*** Begin section ***
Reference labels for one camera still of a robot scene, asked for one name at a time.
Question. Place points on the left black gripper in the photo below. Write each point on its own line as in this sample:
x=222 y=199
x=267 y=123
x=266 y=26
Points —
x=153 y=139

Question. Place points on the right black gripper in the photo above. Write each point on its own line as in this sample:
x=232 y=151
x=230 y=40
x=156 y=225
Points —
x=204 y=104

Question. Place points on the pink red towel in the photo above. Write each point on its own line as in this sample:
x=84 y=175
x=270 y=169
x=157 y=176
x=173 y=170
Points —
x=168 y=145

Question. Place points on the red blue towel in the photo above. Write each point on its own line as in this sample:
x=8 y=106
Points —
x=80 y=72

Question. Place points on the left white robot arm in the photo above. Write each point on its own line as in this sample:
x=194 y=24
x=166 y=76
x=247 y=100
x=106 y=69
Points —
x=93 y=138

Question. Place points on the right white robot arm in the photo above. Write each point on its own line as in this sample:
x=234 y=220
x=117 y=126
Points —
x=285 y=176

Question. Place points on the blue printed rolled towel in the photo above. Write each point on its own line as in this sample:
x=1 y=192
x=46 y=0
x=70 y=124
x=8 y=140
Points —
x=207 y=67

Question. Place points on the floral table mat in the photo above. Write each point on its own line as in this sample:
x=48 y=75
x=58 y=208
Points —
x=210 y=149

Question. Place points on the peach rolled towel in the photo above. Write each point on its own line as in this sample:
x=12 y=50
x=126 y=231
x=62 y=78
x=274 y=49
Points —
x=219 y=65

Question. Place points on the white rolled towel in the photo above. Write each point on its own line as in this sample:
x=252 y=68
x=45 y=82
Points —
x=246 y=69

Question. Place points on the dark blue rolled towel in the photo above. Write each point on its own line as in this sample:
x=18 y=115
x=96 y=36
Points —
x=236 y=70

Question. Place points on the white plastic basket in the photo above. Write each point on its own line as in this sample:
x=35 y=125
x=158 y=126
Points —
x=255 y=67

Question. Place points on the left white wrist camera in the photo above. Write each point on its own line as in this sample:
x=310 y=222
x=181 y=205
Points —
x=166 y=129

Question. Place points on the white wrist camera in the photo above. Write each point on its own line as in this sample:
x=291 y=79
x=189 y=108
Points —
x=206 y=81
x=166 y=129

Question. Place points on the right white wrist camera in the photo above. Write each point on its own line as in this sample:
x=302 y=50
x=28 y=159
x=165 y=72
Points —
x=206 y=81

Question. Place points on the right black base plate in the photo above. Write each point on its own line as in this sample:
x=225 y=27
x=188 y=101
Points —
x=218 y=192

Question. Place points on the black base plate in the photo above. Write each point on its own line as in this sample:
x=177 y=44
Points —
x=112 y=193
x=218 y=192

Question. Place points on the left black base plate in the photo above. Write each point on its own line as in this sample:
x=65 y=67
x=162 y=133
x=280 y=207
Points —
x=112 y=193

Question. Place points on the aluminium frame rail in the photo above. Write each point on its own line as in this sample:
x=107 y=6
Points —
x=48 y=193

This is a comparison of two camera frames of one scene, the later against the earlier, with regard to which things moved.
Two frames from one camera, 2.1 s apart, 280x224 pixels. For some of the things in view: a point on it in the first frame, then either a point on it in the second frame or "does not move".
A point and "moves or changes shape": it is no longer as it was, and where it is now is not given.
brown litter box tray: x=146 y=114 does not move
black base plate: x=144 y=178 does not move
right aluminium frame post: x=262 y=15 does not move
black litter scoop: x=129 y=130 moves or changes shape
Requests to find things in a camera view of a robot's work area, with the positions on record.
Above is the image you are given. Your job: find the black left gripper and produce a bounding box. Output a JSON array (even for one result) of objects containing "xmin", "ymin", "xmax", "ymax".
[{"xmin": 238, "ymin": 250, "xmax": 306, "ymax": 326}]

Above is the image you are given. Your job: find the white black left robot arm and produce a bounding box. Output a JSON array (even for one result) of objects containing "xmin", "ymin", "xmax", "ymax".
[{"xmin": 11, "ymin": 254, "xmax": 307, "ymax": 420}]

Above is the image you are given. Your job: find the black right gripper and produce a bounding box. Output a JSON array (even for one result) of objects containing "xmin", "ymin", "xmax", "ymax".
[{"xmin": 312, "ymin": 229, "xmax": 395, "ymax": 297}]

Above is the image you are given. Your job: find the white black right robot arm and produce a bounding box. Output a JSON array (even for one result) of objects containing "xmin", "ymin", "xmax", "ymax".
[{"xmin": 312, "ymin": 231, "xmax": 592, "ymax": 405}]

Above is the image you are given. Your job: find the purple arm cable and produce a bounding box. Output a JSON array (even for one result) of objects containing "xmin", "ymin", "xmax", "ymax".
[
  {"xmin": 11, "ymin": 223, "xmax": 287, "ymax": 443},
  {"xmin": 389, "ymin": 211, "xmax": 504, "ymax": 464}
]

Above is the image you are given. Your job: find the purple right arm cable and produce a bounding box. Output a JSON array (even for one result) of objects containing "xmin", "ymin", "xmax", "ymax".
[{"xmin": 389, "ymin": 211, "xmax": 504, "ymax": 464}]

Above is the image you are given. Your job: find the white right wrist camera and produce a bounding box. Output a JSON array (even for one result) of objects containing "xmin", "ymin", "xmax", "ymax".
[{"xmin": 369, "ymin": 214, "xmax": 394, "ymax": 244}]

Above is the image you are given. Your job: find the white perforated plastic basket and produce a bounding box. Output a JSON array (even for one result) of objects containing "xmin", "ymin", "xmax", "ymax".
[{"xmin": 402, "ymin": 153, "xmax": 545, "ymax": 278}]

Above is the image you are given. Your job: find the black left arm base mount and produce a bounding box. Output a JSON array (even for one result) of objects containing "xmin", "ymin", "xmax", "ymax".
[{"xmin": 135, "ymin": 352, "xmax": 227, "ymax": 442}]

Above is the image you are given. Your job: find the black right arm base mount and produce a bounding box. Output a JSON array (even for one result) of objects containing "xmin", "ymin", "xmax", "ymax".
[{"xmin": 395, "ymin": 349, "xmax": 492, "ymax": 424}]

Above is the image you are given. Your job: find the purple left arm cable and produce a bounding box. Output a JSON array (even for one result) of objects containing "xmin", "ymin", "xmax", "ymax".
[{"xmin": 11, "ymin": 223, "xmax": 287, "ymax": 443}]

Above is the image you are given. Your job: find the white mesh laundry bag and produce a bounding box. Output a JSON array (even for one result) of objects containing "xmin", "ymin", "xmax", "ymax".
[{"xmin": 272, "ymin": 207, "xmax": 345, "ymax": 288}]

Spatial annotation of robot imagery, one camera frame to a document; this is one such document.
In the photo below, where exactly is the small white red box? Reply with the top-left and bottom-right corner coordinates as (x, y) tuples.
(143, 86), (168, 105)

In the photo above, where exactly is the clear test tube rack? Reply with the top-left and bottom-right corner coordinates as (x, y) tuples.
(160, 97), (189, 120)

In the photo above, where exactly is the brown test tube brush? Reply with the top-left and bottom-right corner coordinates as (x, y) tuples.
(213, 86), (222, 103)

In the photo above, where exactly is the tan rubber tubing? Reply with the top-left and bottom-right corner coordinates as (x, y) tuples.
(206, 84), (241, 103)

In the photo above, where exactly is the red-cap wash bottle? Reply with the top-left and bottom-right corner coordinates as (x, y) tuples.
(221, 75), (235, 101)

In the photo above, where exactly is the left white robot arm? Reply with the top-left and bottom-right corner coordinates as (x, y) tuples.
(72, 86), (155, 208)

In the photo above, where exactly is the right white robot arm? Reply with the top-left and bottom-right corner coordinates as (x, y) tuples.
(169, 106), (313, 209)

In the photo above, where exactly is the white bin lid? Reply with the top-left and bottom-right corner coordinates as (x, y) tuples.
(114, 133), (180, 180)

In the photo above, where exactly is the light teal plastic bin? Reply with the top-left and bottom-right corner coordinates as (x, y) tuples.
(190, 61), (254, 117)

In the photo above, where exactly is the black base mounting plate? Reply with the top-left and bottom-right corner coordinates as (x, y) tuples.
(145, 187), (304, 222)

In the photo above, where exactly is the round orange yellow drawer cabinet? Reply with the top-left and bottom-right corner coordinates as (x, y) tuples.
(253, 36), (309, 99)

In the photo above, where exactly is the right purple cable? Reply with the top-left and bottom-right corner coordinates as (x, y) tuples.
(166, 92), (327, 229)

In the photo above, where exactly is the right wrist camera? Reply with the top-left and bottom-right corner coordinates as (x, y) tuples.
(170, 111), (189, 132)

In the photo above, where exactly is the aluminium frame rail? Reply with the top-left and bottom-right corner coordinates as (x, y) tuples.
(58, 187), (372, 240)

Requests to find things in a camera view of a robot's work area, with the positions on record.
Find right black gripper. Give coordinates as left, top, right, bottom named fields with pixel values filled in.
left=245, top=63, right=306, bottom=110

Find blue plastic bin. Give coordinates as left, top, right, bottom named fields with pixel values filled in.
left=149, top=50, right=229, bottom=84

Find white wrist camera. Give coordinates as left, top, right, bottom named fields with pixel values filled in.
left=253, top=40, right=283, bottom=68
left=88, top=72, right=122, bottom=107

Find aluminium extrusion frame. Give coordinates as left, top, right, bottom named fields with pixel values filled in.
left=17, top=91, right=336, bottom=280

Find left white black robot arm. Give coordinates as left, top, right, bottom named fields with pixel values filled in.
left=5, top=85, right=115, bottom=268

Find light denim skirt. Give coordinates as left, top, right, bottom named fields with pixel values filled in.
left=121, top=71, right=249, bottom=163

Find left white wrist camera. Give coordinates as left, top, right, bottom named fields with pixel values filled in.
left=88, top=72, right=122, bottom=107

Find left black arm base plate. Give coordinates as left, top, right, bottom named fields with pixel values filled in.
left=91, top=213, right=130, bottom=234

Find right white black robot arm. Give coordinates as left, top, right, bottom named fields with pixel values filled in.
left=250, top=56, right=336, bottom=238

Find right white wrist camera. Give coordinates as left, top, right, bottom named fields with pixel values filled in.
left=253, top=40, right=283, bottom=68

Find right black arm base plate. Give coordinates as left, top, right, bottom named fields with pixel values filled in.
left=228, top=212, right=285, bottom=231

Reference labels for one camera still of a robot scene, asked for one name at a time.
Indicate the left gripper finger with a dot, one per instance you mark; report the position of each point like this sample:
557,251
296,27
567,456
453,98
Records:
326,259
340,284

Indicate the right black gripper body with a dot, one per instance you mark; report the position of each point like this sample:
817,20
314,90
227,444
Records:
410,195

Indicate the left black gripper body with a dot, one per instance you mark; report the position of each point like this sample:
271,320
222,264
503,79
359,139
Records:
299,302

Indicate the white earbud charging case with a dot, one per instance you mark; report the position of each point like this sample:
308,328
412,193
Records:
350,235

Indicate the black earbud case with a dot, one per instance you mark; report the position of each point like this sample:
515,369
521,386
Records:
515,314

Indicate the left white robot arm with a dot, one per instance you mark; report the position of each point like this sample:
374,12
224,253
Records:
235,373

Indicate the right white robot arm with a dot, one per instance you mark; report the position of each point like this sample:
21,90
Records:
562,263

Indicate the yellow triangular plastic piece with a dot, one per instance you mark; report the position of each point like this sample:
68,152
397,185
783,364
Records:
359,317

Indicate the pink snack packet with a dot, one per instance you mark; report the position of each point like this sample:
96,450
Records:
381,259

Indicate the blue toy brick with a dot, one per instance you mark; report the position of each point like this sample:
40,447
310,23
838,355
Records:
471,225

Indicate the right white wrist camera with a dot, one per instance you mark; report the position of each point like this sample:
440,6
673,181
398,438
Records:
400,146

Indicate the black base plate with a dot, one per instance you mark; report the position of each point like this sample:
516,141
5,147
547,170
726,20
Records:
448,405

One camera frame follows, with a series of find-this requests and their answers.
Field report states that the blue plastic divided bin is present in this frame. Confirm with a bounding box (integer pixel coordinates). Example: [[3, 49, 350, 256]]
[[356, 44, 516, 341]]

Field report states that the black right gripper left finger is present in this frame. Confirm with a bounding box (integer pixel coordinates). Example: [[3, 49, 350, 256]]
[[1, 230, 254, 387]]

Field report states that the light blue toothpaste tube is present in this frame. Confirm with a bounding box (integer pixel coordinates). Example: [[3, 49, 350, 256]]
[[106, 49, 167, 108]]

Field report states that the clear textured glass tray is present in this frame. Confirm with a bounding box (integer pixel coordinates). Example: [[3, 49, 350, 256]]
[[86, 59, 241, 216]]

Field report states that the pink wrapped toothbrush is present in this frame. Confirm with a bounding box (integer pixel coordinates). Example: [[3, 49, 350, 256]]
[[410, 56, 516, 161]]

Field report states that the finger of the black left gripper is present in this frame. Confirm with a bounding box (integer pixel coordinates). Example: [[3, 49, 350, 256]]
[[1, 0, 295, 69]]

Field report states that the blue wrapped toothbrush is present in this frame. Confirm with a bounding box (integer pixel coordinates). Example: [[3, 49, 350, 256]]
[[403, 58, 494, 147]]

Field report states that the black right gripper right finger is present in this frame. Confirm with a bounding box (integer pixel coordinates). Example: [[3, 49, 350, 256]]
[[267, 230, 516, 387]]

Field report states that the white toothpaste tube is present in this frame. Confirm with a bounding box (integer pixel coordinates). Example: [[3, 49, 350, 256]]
*** End section ***
**EXERCISE PROMPT:** Go through the entries above and copy each line holding the string "earbud".

**REPLY TO THE TASK:**
Indicate the white earbud charging case with a dot, one per instance you mark; report the position of each point like this sample:
Indicate the black earbud case with a dot, one per instance you mark; report the position of each point like this sample:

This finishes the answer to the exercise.